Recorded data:

++++++

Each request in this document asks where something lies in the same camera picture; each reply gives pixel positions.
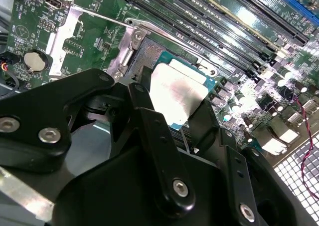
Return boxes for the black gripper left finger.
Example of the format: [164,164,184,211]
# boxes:
[0,65,196,219]

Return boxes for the wire locking lever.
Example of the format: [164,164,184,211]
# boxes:
[138,22,220,77]
[180,130,192,154]

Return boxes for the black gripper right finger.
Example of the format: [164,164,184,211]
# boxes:
[189,98,317,226]

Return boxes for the metal socket cover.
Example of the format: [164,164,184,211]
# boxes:
[46,5,148,78]

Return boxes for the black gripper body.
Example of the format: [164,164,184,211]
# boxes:
[51,146,240,226]

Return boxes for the silver CPU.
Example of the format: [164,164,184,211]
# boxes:
[149,50,217,131]

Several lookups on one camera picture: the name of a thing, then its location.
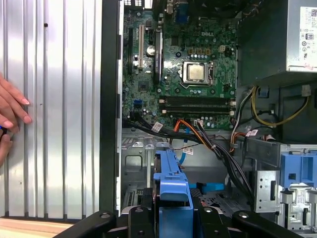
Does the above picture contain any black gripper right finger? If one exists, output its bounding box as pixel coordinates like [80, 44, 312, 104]
[190, 187, 305, 238]

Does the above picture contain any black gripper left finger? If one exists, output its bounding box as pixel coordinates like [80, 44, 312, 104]
[53, 187, 159, 238]

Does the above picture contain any blue data wire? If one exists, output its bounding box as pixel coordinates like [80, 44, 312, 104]
[179, 138, 225, 196]

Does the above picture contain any hard disk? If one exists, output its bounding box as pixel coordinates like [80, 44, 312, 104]
[153, 141, 194, 238]

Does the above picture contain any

++++++

◆ **WHAT TO DO**: Return a word-for-word copy of the lines above from the one holding "Return boxes for the wire locking lever." through the one holding "Several lookups on", with both of them included and nothing besides.

◆ **REPLY TO THE TASK**:
Return boxes for the wire locking lever.
Example of the format: [164,164,184,211]
# boxes:
[138,22,220,77]
[180,130,192,154]

Return boxes for the black gripper right finger.
Example of the format: [164,164,184,211]
# boxes:
[189,98,317,226]

Return boxes for the metal socket cover.
Example of the format: [164,164,184,211]
# boxes:
[46,5,148,78]

Return boxes for the black gripper body.
Example of the format: [164,164,184,211]
# boxes:
[51,146,240,226]

Return boxes for the silver CPU.
Example of the format: [164,164,184,211]
# boxes:
[149,50,217,131]

Several lookups on one camera picture: the name of a thing, then its location.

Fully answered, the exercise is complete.